1,234 of 1,353 people found the following review helpful
Regular consumer drives in RAID are accident waiting to happen,
Verified Purchase(What's this?)
This review is from: WD Red 3 TB NAS Hard Drive: 3.5 Inch, SATA III, 64 MB Cache - WD30EFRX (Personal Computers)
Here is a quote from a review at pcper.com
I'm going to let the cat out of the bag right here and now. Everyone's home RAID is likely an accident waiting to happen. If you're using regular consumer drives in a large array, there are some very simple (and likely) scenarios that can cause it to completely fail. I'm guilty of operating under this same false hope - I have an 8-drive array of 3TB WD Caviar Greens in a RAID-5. For those uninitiated, RAID-5 is where one drive worth of capacity is volunteered for use as parity data, which is distributed amongst all drives in the array. This trick allows for no data loss in the case where a single drive fails. The RAID controller can simply figure out the missing data by running the extra parity through the same formula that created it. This is called redundancy, but I propose that it's not.
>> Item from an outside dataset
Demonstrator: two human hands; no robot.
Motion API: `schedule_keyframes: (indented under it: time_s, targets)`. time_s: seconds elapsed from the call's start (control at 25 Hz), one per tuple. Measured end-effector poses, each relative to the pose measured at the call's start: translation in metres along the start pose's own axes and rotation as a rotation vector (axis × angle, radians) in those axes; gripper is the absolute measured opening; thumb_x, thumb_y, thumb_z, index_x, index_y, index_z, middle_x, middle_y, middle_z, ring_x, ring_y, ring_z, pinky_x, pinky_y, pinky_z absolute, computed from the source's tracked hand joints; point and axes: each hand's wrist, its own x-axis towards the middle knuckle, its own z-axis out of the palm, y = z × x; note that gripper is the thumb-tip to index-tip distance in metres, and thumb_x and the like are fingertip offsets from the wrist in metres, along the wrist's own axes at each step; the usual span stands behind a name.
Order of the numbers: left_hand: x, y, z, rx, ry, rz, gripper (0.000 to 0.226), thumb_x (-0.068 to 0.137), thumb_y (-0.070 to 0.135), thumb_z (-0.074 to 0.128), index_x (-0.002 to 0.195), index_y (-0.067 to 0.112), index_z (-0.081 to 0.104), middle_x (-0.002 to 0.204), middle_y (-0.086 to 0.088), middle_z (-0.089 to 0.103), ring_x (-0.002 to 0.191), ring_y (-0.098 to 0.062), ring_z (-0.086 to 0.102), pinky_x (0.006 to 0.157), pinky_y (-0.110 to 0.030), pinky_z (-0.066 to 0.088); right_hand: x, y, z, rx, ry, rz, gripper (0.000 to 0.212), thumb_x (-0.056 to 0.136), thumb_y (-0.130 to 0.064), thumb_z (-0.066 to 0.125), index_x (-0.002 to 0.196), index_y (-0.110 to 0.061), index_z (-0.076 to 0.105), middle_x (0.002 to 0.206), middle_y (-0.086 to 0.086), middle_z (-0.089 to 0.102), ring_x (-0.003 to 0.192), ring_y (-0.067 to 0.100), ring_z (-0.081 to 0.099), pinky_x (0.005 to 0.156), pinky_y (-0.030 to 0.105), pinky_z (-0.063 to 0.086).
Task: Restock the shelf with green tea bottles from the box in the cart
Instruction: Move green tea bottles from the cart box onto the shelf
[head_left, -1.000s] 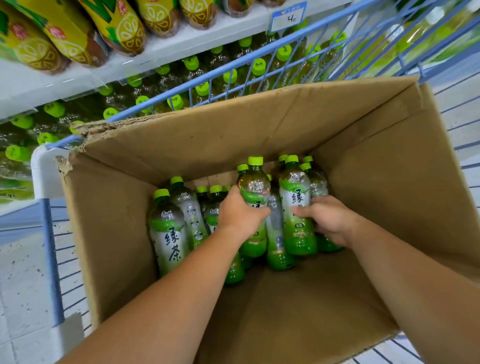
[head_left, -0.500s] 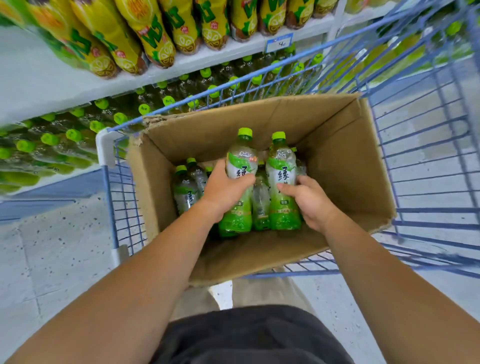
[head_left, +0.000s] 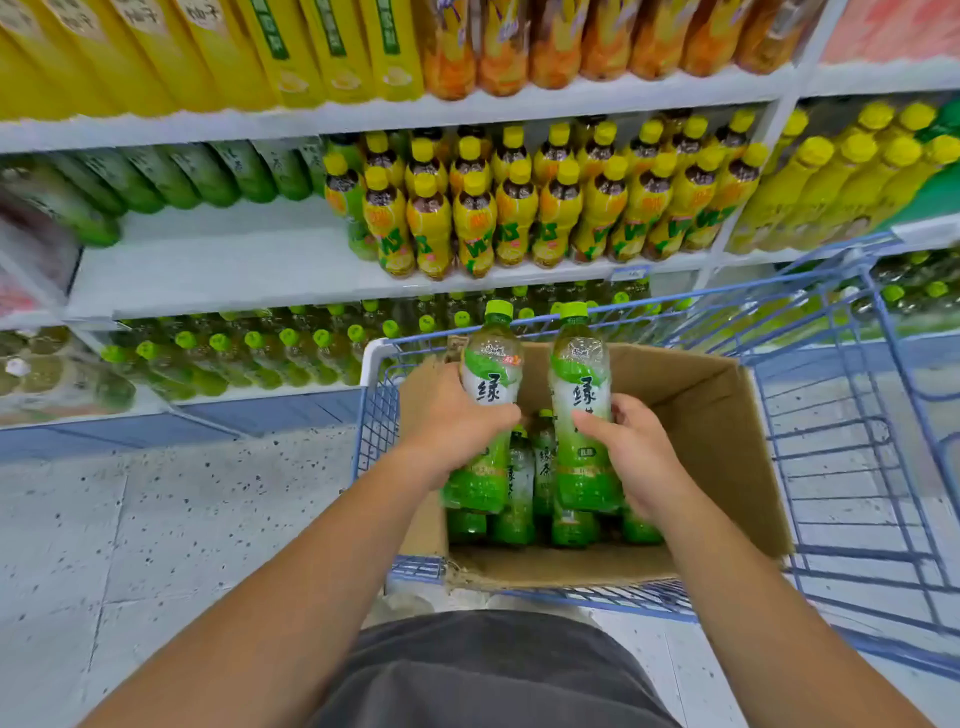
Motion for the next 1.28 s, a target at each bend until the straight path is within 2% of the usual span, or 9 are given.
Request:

Since I'm also guilty here with my huge array of Caviar Greens, let me also say that every few weeks I have a batch job that reads *all* data from that array. Why on earth would I need to occasionally and repeatedly read 21TB of data from something that should already be super reliable? Here's the failure scenario for what might happen to me if I didn't:
* Array starts off operating as normal, but drive 3 has a bad sector that cropped up a few months back. This has gone unnoticed because the bad sector was part of a rarely accessed file.
* During operation, drive 1 encounters a new bad sector.
* Since drive 1 is a consumer drive it goes into a retry loop, repeatedly attempting to read and correct the bad sector.
* The RAID controller exceeds its timeout threshold waiting on drive 1 and marks it offline.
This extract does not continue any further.